In keeping with recent developmental goals, Morocco’s burgeoning tourism industry is also of note. Moroccan tourism is equally vital to international perceptions of the country, contributing more than $9 billion to the country’s GDP in 2021, even at the height of the pandemic. With a record 6.5 million visitors to the country in the first half of 2023, the sector is undoubtedly going to continue seeing massive growth. With almost 5% of total employment coming from the sector, revenues are expected grow in the region of 60-70% by 2028. Capitalising on its rich history and geographic beauty, Morocco has taken advantage of this dimension of its soft power and positioned itself as a cosmopolitan tourist hotspot.
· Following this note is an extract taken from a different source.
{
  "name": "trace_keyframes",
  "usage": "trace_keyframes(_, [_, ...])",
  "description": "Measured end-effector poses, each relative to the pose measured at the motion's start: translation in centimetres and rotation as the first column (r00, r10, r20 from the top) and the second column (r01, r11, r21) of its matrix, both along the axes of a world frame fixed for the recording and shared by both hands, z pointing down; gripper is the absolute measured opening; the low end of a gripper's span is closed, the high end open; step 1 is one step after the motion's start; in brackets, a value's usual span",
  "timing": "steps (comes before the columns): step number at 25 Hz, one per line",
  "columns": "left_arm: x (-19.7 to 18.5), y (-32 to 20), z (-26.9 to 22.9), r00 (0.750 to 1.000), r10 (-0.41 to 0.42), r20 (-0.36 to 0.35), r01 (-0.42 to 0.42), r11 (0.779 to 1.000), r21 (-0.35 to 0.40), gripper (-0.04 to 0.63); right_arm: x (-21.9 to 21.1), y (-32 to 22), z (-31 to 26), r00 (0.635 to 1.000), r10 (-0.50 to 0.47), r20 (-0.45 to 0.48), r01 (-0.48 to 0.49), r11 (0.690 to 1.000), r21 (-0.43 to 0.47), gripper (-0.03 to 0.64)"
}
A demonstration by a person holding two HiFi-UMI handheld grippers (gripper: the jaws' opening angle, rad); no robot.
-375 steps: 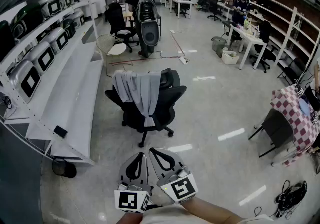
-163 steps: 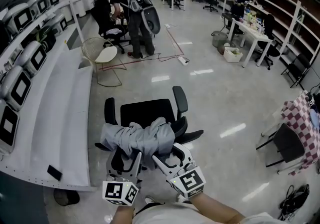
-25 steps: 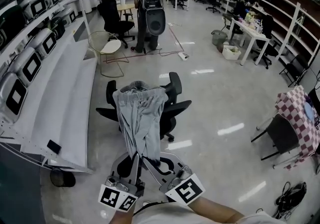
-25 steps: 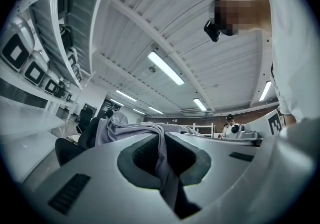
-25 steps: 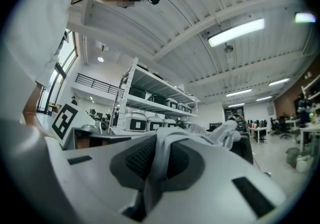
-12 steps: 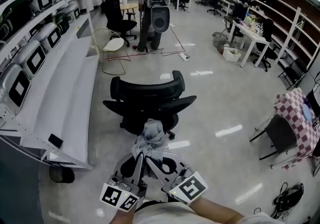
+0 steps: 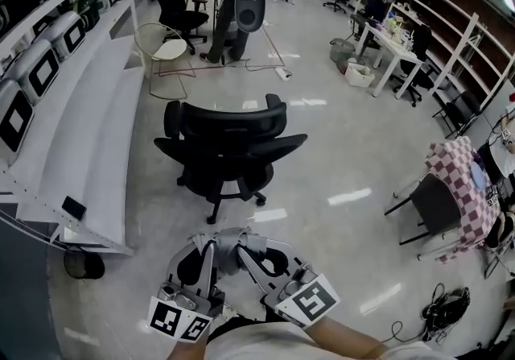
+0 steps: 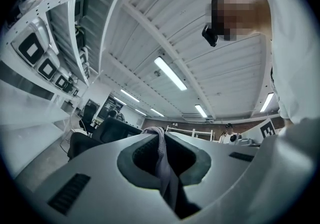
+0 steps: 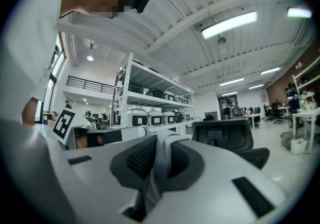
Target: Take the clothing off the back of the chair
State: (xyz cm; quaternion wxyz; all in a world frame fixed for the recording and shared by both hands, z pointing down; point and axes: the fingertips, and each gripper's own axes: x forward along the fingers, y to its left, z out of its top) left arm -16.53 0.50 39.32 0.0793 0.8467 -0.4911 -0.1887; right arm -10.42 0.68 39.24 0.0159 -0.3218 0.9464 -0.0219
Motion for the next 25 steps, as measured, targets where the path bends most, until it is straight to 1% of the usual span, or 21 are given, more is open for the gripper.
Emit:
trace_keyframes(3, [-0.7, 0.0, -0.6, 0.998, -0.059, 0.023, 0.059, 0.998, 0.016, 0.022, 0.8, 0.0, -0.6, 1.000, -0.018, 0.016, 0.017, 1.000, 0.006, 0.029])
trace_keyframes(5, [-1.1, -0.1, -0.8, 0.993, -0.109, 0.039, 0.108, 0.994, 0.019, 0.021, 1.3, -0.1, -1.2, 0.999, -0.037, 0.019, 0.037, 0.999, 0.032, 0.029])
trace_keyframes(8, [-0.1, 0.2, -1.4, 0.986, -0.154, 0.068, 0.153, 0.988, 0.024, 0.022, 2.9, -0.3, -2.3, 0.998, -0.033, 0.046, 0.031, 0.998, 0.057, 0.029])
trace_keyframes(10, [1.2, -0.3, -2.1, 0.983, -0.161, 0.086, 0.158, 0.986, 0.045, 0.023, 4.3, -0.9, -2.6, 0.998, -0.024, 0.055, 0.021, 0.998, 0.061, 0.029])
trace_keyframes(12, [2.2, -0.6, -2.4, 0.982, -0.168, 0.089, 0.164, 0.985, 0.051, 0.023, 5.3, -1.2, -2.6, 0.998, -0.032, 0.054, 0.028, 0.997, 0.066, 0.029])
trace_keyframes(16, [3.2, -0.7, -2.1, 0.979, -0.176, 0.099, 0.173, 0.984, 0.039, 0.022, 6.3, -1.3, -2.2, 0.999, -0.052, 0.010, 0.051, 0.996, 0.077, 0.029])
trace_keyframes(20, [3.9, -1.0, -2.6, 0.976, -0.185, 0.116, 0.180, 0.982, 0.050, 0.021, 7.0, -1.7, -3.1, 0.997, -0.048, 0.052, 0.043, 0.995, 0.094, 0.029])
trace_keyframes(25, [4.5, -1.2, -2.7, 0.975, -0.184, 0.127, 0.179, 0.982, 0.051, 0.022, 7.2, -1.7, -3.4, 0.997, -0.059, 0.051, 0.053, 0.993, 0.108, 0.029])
Morocco is also positioning itself as a leader in the renewable energy sector, with the country’s solar energy sector now set to account for 20% of its total energy use by the end of the year and progress-focussed policy reforms have tackled fossil fuel subsidies, renewable energy development, and gender equality in the workplace. Further recent initiatives have included Africa’s first hydrogen-powered vehicle, its first high-speed rail network.

Internationally, a joint Morocco-UK energy project will provide 8-10% of the UK’s total electricity consumption. A 10.5 GW solar and wind farm as well as a 20GWh battery site will be constructed in the Guelmim-Oued Noun region of Morocco and linked directly to the UK via the world’s longest twin 1.8 GW high-voltage direct current (HVDC) cables that will run nearly 3,800km from Morocco to North Devon. This collaboration between Morocco and the UK is an ideal example of cross-border initiatives that properly address climate change through fostering international partnerships, and again highlights strands of Morocco’s longer-term push to deepen international engagement.

Morocco moving forward

Despite hardship, in hosting the Annual Meetings Morocco is displaying its resilience, signalling that the country remains open to both visitors and development, and making the most of the opportunity to show the world how the country is leading the way across a swathe of key international sectors. Engaging with international governance institutions has been central to Morocco’s development strategy for many years, and this opportunity to host the meetings strongly signals Morocco’s continued resolve to make its mark on the world’s stage.